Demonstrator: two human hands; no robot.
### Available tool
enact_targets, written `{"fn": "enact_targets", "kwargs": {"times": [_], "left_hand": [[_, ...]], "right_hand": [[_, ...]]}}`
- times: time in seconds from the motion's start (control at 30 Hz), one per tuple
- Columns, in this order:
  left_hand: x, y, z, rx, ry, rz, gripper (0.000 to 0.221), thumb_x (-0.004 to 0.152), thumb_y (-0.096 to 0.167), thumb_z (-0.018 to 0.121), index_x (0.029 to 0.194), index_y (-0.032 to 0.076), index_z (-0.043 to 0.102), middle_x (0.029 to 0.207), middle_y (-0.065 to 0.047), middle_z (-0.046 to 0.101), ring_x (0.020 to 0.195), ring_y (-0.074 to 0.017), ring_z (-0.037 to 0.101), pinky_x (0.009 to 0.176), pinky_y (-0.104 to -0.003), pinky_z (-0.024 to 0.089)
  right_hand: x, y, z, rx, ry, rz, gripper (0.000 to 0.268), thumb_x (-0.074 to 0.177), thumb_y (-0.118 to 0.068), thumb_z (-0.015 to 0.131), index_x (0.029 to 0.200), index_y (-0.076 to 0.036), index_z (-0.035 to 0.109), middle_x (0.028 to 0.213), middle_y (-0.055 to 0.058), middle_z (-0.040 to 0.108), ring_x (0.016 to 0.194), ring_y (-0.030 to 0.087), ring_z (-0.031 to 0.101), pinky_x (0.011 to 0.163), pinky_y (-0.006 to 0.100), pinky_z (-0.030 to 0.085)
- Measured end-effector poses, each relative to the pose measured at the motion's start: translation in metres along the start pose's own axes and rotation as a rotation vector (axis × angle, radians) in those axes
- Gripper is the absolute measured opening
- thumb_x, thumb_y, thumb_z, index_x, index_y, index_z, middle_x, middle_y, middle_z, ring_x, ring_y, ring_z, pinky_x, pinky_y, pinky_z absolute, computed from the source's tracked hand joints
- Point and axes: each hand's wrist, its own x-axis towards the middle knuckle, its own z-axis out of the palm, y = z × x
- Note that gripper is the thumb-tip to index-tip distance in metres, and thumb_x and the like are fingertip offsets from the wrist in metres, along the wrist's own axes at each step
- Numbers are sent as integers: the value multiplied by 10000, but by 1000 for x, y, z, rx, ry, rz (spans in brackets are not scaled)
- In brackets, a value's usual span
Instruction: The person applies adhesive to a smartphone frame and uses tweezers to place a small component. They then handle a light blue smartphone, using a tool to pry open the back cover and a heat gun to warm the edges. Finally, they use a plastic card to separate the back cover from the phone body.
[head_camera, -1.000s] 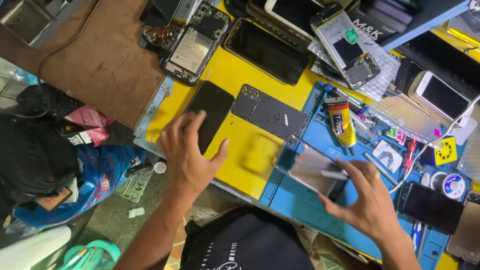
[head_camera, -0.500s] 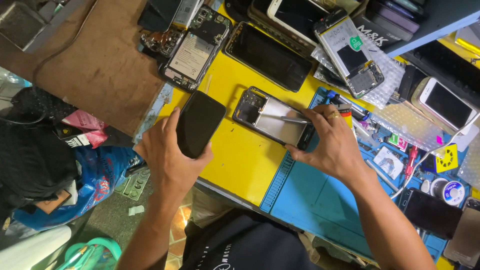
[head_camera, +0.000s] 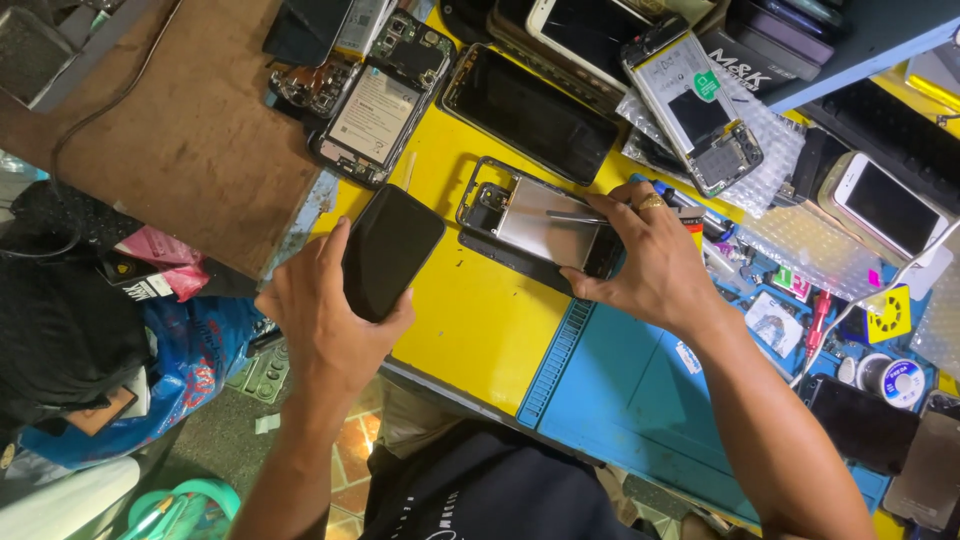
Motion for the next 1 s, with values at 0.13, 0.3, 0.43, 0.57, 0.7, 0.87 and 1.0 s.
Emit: {"fn": "enact_targets", "kwargs": {"times": [0.13,0.3,0.43,0.57,0.7,0.87,1.0], "left_hand": [[0,-1,1,-10,9,38,870,750,331,856,1476,65,459,1333,-190,591,1182,-399,547,953,-581,411],[0,-1,4,-40,54,64,851,737,294,855,1460,45,481,1336,-211,603,1193,-422,573,993,-603,413],[-5,-4,9,-48,75,64,849,744,298,860,1459,23,495,1336,-233,614,1204,-427,572,1009,-595,415],[-4,-1,5,-35,55,44,843,746,311,849,1461,39,494,1339,-227,617,1200,-424,574,992,-584,411],[-6,-5,1,-17,58,84,821,767,287,861,1455,8,510,1356,-246,620,1211,-449,583,1022,-580,415],[-6,9,3,-187,-31,152,863,748,176,905,1467,-102,520,1383,-335,581,1250,-507,550,1089,-563,434],[-23,-9,15,-31,142,508,460,1043,140,879,1340,-162,701,1297,-345,675,1207,-505,628,1108,-586,513]], "right_hand": [[4,4,0,15,-39,34,920,730,-485,807,1485,-24,551,1309,197,516,1050,393,546,784,543,512],[6,2,1,38,34,-4,883,719,-449,820,1441,5,590,1253,179,537,1043,374,578,825,504,510],[5,3,6,43,63,-24,846,740,-459,833,1413,5,614,1239,172,568,1080,364,602,869,491,520],[4,-2,2,40,49,-21,811,758,-465,819,1398,-10,618,1243,171,565,1092,357,589,863,495,523],[3,-4,4,82,98,-65,759,786,-508,838,1362,-60,629,1305,187,575,1127,365,588,927,489,509],[-20,0,5,113,325,-72,561,980,-358,714,1418,-44,556,1256,210,547,1167,372,572,988,471,500],[-57,-11,11,244,440,-107,360,1086,-69,584,1433,-5,510,1105,151,534,974,318,522,869,450,484]]}}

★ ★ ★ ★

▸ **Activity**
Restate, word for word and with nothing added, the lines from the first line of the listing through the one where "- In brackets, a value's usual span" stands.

▸ **Response**
Demonstrator: two human hands; no robot.
### Available tool
enact_targets, written `{"fn": "enact_targets", "kwargs": {"times": [_], "left_hand": [[_, ...]], "right_hand": [[_, ...]]}}`
- times: time in seconds from the motion's start (control at 30 Hz), one per tuple
- Columns, in this order:
  left_hand: x, y, z, rx, ry, rz, gripper (0.000 to 0.221), thumb_x (-0.004 to 0.152), thumb_y (-0.096 to 0.167), thumb_z (-0.018 to 0.121), index_x (0.029 to 0.194), index_y (-0.032 to 0.076), index_z (-0.043 to 0.102), middle_x (0.029 to 0.207), middle_y (-0.065 to 0.047), middle_z (-0.046 to 0.101), ring_x (0.020 to 0.195), ring_y (-0.074 to 0.017), ring_z (-0.037 to 0.101), pinky_x (0.009 to 0.176), pinky_y (-0.104 to -0.003), pinky_z (-0.024 to 0.089)
  right_hand: x, y, z, rx, ry, rz, gripper (0.000 to 0.268), thumb_x (-0.074 to 0.177), thumb_y (-0.118 to 0.068), thumb_z (-0.015 to 0.131), index_x (0.029 to 0.200), index_y (-0.076 to 0.036), index_z (-0.035 to 0.109), middle_x (0.028 to 0.213), middle_y (-0.055 to 0.058), middle_z (-0.040 to 0.108), ring_x (0.016 to 0.194), ring_y (-0.030 to 0.087), ring_z (-0.031 to 0.101), pinky_x (0.011 to 0.163), pinky_y (-0.006 to 0.100), pinky_z (-0.030 to 0.085)
- Measured end-effector poses, each relative to the pose measured at the motion's start: translation in metres along the start pose's own axes and rotation as a rotation vector (axis × angle, radians) in those axes
- Gripper is the absolute measured opening
- thumb_x, thumb_y, thumb_z, index_x, index_y, index_z, middle_x, middle_y, middle_z, ring_x, ring_y, ring_z, pinky_x, pinky_y, pinky_z absolute, computed from the source's tracked hand joints
- Point and axes: each hand's wrist, its own x-axis towards the middle knuckle, its own z-axis out of the palm, y = z × x
- Note that gripper is the thumb-tip to index-tip distance in metres, and thumb_x and the like are fingertip offsets from the wrist in metres, along the wrist's own axes at each step
- Numbers are sent as integers: the value multiplied by 10000, but by 1000 for x, y, z, rx, ry, rz (spans in brackets are not scaled)
- In brackets, a value's usual span

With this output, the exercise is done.